追加放出はJA農協の在庫積み増しが目的

7月まで10万トンずつ放出すると、農水省は合計して61万トンの備蓄米を放出することになる。

今回JA農協の集荷量が減少したことを、農水省は意図的に問題とした。農水省自身の調査で否定されたが、様々な業者が集荷に参入したので、米価がつり上がったという虚偽の主張を展開した。

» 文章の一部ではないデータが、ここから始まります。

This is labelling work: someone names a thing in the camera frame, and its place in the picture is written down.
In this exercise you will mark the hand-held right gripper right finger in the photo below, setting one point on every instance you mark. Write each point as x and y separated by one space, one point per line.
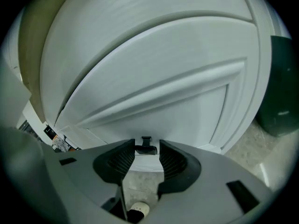
182 171

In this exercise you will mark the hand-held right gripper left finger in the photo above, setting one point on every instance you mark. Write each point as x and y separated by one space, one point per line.
112 164

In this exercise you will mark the white clog shoe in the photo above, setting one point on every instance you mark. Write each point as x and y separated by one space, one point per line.
140 207

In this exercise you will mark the grey patterned cloth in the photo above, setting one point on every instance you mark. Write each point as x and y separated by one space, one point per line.
59 144

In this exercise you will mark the dark green bathtub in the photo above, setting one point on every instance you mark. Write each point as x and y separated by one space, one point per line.
278 83

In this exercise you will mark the white vanity cabinet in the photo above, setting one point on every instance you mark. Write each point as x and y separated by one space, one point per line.
116 13

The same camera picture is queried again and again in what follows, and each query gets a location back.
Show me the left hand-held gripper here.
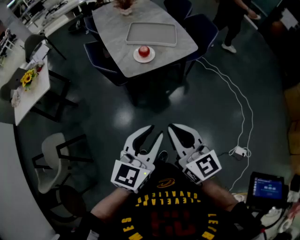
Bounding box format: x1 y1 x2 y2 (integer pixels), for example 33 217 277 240
110 125 164 194

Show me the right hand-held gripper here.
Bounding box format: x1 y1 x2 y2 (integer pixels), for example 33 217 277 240
167 123 223 186

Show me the white round plate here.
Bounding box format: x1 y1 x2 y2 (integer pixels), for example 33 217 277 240
133 46 156 64

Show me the red apple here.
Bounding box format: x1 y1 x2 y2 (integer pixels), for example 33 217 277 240
138 45 151 58

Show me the person's left forearm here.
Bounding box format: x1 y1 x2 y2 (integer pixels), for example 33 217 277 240
90 187 132 223

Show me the person's right forearm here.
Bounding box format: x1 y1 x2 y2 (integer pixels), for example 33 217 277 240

既に放出した21万トンの根拠は、JA農協と卸売業者を合わせた民間在庫量が減った40万トンを補填ほてんすると言うのではなく、JA農協の集荷量が21万トン減ったからだというものだった。この時点で、JA農協救済という疑いが持たれるものだった。米価維持のためJA農協が在庫調整すれば、61万トンのかなりの部分は市場への供給量の増加ではなく、JA農協の在庫積み増しとなる。JA農協の独占力が向上し、卸売業者との相対価格交渉に有利に働く。

さらに、農水省は1年後に61万トンを買い戻す。

これだけの量を市場から買い上げ隔離すれば、農家が25年産の生産を相当増やしたとしても米価は下がらない。JA農協は米価操作をやりやすくなる。

追加放出されるのは「古古米」

最後に、農水省は毎年20万トンを備蓄米として玄米で積み増ししている。

備蓄米として放出した21万トンは、24年産米が中心である。4・5月に放出されるのは、23年産米の古米が中心となる。さらに、6・7月に放出されるのは、22年産米の古古米となる。もみ貯蔵なら食味は維持されるが、技術が進歩しているとしても、玄米の保管で品質や食味はどうなのだろうか?

70年代から80年代初めに、政府が過剰米在庫を抱えていたころ、古米は食べられても古古米はかなり食味が落ちた。古古米を放出しても消費者が食べなければ、流通量を増やして米価を下げることにはつながらない。タイ等から大量のインディカ種のコメを輸入して消費者に嫌われて廃棄処分した平成のコメ騒動の二の舞になる。